- Required work -
Would you repeat the listing below exactly, with no pictures in it?

- Data provided -
▼

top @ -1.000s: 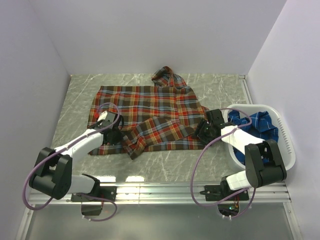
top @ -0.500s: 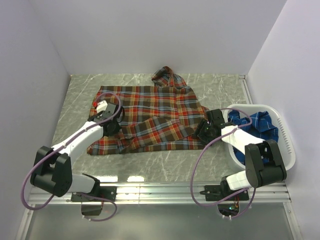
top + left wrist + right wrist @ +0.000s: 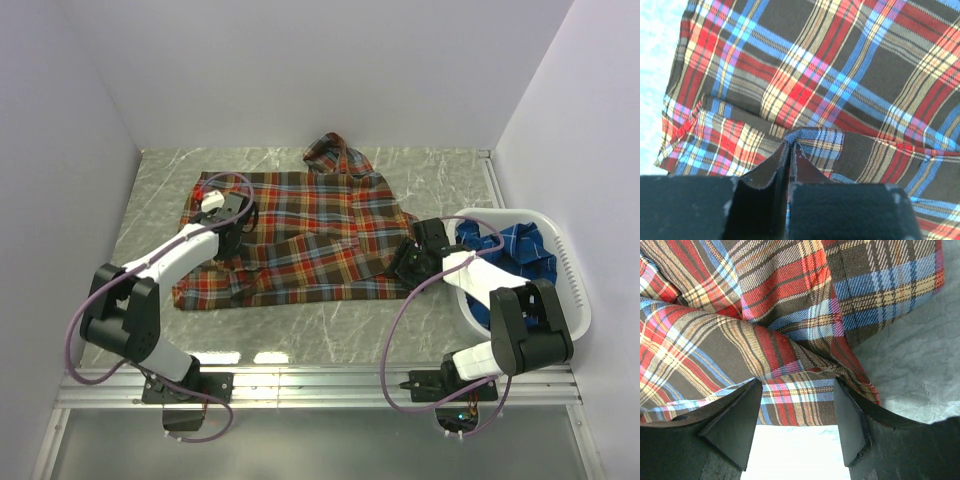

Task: Fold and stack the long sleeve shirts
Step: Fold the shirt

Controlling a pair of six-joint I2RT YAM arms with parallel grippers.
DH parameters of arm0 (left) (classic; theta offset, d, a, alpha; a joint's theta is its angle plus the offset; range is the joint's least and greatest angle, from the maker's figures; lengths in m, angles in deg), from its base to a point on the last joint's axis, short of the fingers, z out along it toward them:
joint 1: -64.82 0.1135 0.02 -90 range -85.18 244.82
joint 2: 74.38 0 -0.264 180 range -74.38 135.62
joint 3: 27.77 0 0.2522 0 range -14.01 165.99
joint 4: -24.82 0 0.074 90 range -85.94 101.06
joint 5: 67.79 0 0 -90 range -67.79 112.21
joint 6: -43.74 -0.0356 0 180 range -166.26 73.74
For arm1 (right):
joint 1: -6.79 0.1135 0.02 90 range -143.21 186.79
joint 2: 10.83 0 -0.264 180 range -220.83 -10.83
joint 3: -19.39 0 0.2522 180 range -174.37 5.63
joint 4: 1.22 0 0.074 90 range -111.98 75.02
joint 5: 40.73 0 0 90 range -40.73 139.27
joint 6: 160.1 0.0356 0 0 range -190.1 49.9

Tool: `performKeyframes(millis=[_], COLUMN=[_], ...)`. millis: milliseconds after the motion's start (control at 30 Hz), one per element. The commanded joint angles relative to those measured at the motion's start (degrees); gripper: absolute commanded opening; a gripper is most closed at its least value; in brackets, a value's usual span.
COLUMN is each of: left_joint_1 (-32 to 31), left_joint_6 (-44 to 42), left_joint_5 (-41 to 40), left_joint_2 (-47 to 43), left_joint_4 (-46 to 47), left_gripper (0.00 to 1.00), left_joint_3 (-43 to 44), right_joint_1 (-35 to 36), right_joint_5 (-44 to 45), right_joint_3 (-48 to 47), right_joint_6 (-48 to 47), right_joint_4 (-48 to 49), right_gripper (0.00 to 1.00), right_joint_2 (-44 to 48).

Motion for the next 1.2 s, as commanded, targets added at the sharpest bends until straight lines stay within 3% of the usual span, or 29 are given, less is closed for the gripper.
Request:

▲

- Answer to this task -
top @ -1.000s: 
top @ -0.500s: 
top + left wrist + right wrist @ +0.000s: 

Task: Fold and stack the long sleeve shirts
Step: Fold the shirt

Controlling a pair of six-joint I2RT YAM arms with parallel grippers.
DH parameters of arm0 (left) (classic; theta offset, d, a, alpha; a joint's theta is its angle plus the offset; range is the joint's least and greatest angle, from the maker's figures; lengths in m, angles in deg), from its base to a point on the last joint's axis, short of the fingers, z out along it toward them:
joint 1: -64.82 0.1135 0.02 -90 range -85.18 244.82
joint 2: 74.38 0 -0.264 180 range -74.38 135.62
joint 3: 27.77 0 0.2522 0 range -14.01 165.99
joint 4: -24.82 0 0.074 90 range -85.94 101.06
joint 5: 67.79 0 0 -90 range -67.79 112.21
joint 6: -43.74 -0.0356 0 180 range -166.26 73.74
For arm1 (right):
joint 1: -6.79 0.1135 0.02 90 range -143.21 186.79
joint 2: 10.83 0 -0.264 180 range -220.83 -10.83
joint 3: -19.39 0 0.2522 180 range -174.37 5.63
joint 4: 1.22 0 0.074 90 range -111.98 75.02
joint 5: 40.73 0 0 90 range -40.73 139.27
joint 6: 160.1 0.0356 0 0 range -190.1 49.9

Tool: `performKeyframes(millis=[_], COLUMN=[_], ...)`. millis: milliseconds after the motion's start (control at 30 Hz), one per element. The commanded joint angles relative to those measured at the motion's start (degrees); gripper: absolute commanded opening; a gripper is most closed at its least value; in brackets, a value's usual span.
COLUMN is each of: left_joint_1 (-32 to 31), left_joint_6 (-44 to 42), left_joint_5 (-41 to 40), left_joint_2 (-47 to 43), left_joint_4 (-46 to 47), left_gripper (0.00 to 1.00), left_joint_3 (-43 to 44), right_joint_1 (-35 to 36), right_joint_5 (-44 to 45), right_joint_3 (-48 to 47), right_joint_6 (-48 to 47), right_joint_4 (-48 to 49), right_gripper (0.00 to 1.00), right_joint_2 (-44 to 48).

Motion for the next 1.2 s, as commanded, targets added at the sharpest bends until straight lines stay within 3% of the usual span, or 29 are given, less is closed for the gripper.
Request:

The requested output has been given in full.